Wisconsin is running red!
It's cranberry season, and farmers across the state are working to harvest the berries from their flooded marshes.
"The marsh was started in 1903. We first started packing fresh fruit in 1905. So, I am third generation on the marsh," Nodji Van Wychen said.
For almost 120 years, Nodji Van Wychen and her family have been running Wetherby Cranberry Company in Warrens, Wisconsin.
"Which, by the way, is the number one fruit crop in the state of Wisconsin. And we have been the number one crop for 28 consecutive years." "We measure our yield in barrels, which is the old standard weight, and 100 pounds equals a barrel," Van Wychen said.
Planted as vine cuttings from previous harvests in beds of peat and sand, cranberry vines take four to five years to mature.

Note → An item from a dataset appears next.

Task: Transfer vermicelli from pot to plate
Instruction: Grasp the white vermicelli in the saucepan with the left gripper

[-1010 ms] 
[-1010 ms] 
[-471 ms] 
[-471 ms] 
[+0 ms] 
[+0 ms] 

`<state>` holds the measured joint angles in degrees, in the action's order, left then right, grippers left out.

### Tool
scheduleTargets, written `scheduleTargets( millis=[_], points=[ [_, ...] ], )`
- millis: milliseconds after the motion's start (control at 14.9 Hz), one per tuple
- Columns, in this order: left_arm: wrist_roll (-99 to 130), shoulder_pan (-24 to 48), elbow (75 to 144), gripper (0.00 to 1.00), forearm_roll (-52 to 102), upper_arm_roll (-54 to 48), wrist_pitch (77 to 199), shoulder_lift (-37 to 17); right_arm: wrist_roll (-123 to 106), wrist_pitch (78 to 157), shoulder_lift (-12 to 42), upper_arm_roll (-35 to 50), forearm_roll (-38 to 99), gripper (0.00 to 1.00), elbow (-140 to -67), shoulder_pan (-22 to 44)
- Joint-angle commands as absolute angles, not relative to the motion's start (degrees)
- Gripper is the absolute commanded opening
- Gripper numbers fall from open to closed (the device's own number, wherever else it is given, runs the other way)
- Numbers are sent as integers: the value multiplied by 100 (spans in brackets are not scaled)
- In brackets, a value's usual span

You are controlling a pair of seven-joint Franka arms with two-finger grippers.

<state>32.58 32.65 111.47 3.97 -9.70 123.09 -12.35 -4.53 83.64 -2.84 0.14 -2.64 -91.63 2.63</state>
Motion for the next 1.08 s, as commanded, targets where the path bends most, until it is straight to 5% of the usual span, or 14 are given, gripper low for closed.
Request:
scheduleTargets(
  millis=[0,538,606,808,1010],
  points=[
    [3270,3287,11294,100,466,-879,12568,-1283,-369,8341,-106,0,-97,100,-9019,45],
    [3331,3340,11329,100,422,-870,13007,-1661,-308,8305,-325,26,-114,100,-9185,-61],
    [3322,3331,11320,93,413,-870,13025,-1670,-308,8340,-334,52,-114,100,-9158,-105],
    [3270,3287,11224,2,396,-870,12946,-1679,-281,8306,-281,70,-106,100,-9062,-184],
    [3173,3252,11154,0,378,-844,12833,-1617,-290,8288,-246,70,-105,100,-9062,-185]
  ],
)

Once ready to harvest, the beds are flooded with water so that machines can easily knock the berries off the vines.
"Out here where you're standing, we're kind of surrounded by, I would imagine, about 75,000 pounds of cranberries, probably about a semi and a half when we are when we get it all fully loaded and head out of here," Mike Gnewikow, co-owner of Wetherby Cranberry Company, said.

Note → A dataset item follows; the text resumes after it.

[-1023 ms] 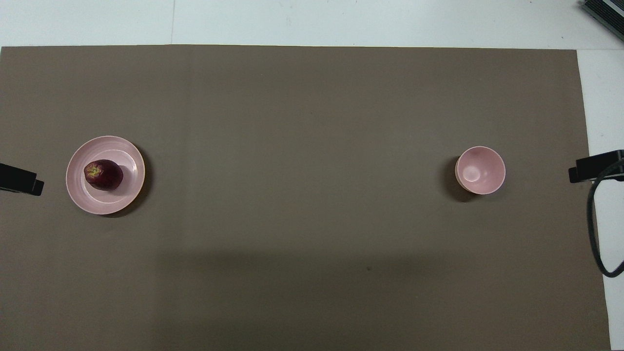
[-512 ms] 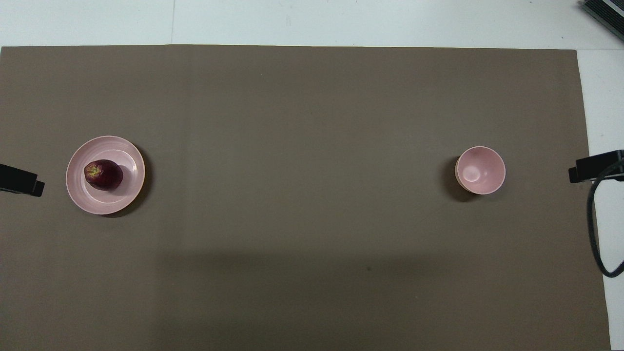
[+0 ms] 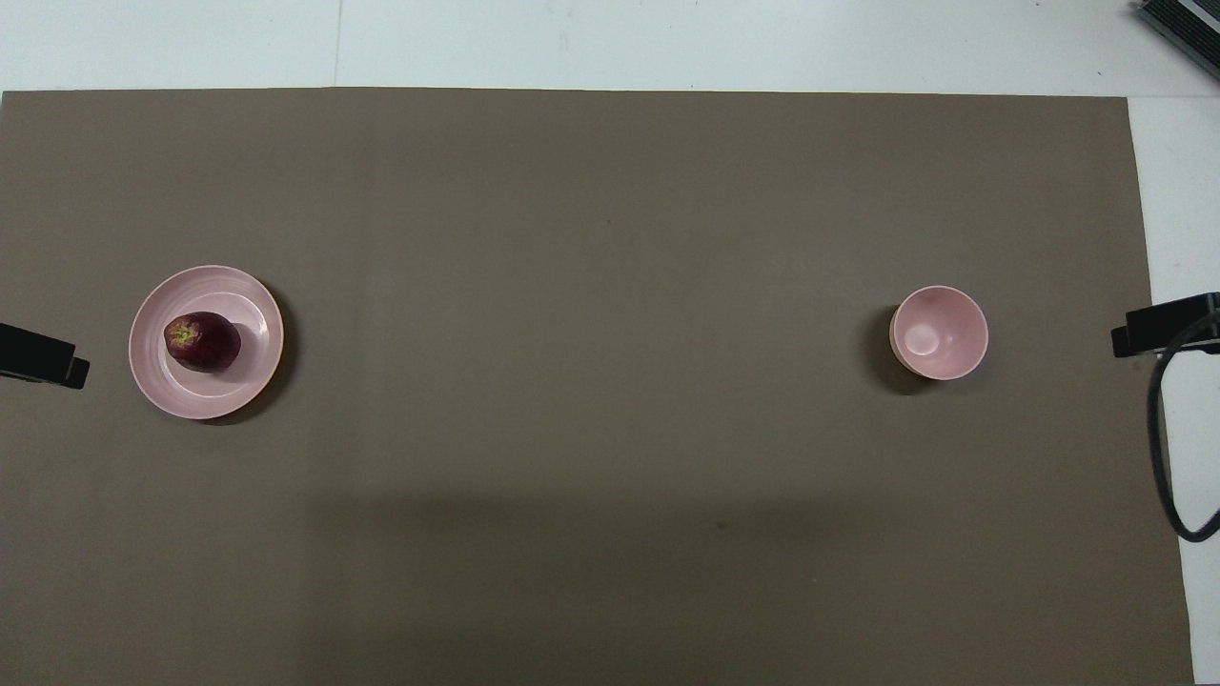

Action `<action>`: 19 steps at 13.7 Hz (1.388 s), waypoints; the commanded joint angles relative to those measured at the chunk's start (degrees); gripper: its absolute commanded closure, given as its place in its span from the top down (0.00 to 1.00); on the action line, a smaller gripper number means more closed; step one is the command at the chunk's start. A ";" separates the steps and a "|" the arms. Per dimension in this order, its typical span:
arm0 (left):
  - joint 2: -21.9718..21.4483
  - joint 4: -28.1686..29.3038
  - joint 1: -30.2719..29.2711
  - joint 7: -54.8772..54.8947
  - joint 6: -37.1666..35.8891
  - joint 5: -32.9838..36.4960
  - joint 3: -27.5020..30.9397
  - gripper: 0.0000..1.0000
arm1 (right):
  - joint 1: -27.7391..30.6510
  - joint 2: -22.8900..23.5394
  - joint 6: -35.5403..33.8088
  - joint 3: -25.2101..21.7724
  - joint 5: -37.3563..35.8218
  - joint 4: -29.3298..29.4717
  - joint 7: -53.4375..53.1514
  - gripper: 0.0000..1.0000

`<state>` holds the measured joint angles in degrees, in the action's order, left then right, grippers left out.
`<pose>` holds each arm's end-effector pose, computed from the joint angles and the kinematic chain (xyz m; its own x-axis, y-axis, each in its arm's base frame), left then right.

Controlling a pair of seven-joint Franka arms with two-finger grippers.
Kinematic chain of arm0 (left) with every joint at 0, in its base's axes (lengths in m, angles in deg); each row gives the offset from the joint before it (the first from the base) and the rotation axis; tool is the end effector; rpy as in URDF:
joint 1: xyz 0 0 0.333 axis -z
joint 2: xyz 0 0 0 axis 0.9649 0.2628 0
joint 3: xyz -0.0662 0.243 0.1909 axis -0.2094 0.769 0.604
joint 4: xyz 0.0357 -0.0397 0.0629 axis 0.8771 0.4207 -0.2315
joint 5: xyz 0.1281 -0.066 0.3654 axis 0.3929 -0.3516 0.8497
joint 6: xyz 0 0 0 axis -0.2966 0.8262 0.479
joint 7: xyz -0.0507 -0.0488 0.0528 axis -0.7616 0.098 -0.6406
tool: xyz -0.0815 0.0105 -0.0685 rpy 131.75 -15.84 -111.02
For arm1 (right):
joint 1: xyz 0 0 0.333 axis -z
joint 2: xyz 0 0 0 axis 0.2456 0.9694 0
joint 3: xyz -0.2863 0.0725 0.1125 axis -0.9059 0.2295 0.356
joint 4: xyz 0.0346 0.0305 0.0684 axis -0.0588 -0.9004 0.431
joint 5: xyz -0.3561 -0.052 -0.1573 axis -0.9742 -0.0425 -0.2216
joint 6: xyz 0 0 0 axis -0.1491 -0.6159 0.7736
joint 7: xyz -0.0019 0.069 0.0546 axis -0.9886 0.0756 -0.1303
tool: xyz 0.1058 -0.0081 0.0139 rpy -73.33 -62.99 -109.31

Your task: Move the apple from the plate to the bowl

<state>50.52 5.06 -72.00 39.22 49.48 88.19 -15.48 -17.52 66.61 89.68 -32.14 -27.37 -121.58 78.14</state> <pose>0.5192 -0.0130 0.6628 0.9802 -0.1752 -0.0920 -0.1738 -0.9845 0.0232 0.5230 -0.0161 0.6823 0.9999 -0.0124 -0.0093 -0.0122 -0.9998 0.0154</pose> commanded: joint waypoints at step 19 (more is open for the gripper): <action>-1.46 3.92 0.49 0.16 0.32 -0.59 0.08 1.00 | 0.85 -1.06 -0.22 0.36 0.66 -1.12 1.64 1.00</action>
<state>50.45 6.12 -71.99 39.25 49.00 88.09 -15.88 -17.52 66.61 89.68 -32.14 -27.37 -121.59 78.14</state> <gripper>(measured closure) 0.000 0.000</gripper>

After being collected from the water, the cranberries are sorted, with some bound for the market just as they are. However, the majority are turned into other products, like juice, relish, and, in some cases, even wine!

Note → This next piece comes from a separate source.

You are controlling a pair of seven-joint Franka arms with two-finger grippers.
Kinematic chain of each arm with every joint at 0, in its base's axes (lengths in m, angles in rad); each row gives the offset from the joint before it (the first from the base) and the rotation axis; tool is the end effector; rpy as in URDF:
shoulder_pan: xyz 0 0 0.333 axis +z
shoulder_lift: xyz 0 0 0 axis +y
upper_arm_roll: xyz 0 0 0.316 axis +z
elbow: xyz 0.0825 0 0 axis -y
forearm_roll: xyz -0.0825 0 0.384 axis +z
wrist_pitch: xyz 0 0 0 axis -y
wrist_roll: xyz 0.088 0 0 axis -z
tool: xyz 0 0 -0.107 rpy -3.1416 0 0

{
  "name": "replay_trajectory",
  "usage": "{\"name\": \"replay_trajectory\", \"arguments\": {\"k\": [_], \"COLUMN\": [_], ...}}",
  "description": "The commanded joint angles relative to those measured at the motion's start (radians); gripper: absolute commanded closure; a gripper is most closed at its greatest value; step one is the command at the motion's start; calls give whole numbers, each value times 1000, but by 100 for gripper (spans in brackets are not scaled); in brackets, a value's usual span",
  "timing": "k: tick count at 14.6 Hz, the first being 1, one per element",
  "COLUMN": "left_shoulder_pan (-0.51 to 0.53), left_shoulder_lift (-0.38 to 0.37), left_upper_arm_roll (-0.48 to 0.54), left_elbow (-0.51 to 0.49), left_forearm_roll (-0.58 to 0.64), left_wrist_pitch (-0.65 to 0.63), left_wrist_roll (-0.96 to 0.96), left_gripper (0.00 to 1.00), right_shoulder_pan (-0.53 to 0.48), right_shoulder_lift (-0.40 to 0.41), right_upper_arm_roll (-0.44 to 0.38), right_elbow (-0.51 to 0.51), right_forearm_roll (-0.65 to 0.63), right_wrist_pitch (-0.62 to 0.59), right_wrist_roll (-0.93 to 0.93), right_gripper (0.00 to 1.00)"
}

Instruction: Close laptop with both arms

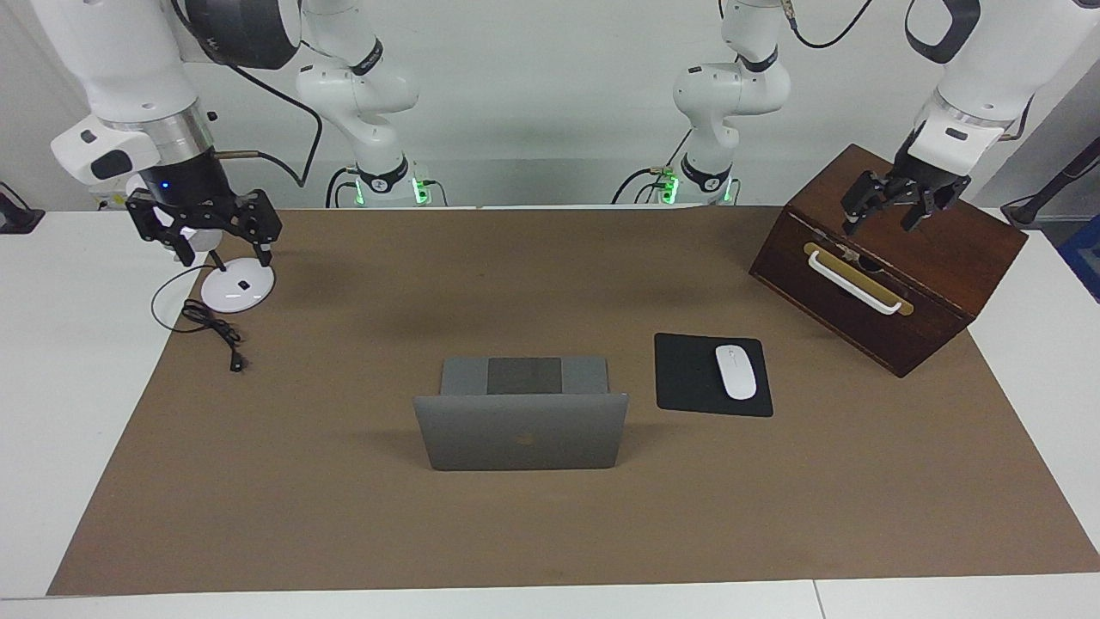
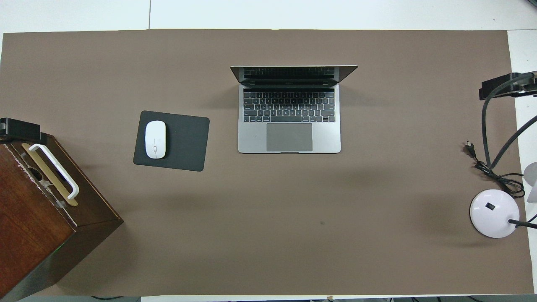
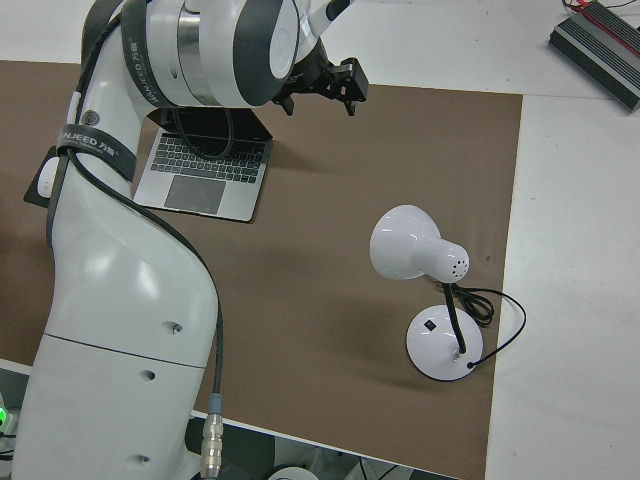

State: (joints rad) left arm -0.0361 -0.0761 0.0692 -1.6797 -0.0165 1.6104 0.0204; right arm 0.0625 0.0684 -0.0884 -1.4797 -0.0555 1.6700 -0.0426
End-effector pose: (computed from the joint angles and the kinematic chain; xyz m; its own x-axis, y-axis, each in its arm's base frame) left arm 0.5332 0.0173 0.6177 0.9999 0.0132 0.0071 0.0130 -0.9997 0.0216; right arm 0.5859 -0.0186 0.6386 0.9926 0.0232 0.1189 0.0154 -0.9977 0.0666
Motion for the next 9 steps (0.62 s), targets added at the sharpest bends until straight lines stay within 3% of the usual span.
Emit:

"There's not a lot of cranberries growing all over the nation. And therefore, you get to this cranberry region, and people just really like the cranberry wine because it's so unique and different," Van Wychen said. "We are very fortunate that cranberries are very healthy to the consumer, and consumers are being very health conscious nowadays. So, we hope that with that in mind, they try cranberries in their diet and so forth, and so we hope that everyone. If you aren't using them year-round, at least have cranberries on your Thanksgiving table."